Football’s periphery is a permanent source of angst. As provocative as the game’s core invariably is, it seems that in 2015 we spend as much time debating its surrounding components.
The style and substance of Match Of The Day; the perma-employment of ex-professionals who mumble their way through punditry; the way the game is covered by the national press.
That’s really a sign of the times. The Premier League’s expansion has cut football loose from its original moorings and the competition now has more parallels with a globally-successful television program than it does an actual sporting event.
At its summit, it’s an extremely predictable league and, just like an HBO series, it has a reliable cast of heroes and villains who seem to occupy the same space year-on-year. We boo, we hiss, we cheer, we sulk.
Battling against that is futile because, having entered a new financial stratosphere, English football is not in a hurry to retract back to its original form.
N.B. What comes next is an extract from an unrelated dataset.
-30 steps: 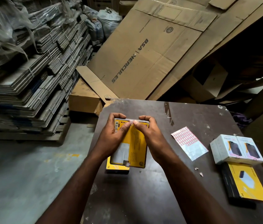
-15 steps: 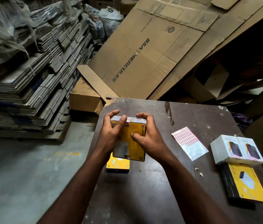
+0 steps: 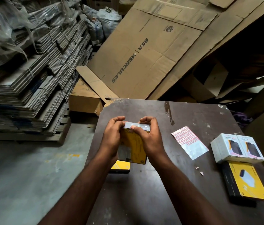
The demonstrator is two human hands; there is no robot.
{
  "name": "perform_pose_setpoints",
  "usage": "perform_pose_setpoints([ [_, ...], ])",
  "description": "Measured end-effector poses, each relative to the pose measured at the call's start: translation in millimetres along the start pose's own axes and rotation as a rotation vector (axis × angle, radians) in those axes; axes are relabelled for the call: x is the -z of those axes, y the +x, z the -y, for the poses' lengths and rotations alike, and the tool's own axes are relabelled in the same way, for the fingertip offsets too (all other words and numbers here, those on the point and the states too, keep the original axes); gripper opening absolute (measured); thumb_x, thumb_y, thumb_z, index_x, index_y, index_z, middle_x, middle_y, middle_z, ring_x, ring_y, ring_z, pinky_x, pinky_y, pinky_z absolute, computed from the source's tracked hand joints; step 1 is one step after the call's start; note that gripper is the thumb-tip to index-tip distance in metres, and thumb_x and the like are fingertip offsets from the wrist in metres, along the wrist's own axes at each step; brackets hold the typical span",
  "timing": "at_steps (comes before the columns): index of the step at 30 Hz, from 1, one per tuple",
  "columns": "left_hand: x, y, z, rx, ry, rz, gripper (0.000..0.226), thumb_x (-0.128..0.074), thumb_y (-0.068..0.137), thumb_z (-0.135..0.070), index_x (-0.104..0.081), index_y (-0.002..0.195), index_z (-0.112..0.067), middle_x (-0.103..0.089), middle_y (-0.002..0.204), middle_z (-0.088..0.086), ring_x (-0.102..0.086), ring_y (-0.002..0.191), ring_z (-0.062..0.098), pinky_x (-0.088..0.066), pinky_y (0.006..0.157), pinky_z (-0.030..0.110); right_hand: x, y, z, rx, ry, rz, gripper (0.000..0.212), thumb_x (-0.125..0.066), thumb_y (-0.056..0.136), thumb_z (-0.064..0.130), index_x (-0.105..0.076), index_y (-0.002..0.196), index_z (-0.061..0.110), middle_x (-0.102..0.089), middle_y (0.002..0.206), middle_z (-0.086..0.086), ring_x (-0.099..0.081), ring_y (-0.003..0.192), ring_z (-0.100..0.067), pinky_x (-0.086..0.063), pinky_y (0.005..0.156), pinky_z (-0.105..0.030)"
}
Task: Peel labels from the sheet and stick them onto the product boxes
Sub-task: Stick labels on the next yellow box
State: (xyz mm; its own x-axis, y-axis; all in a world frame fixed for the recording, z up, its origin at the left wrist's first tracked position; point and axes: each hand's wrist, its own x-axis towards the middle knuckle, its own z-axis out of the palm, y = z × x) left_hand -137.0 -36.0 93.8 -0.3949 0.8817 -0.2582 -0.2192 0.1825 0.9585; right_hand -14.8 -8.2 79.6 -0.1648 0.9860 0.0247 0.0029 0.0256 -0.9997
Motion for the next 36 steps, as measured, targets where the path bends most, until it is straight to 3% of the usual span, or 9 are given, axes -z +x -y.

It’s a world of broadcasting contracts and commercial revenue, a land in which the outcome of games and the scoring of goals has been made to feel quaintly secondary.
But, while mourning that is ultimately a waste of time, there are small changes which could help to soothe some of the frustration and allow the public to cover-up against the assault on their senses.
One of them, unquestionably, would be the creation of commentary-free viewing options. Not ‘mute the television and watch in silence’ or ‘wear headphones and listen to the radio’, but a way of isolating the noise of the crowd and hearing only that for ninety minutes.
It’s faintly silly in this advanced technological age that, in addition to HD, 3D, Ultra HD and whatever else lies on the horizon, such a utility does not already exist – but offering it could provide a welcome change of pace. The chanting, the organic reactions, the natural ambiance of a football stadium; those who have been locked out of grounds by prohibitive ticket prices will likely have forgotten how wonderful that can be and, really, television should be doing far more to remind them.
Commentary is not a symptom of the game’s modernity and, while not as many as there once were, there are still plenty of play-by-play voices who genuinely do accentuate the drama. The trouble, though, is that the Premier League has become a victim of its own narcissism and every kick, header or pass that happens on its pitches is emphasised to within an inch of its actual significance.
The effect is very draining. The game’s slightly-too-shiny appearance may be here to stay, but the self-serving drone that it radiates should absolutely be optional. Give me a red, blue or yellow button to press that takes it all away, provide me with the facility to hide away from the punditry, the half-time analysis and the Greatest League in the World schtick. I have been watching football for nearly thirty years and I also have a working internet connection: when I’m outside the stadium, I am equipped to determine for myself what is important and I do not have to be force-fed the melodrama.
Not every week and not in every match, but sometimes that partial mute button would be most welcome. We all love the sport, but we must occasionally be allowed to love it on our own terms.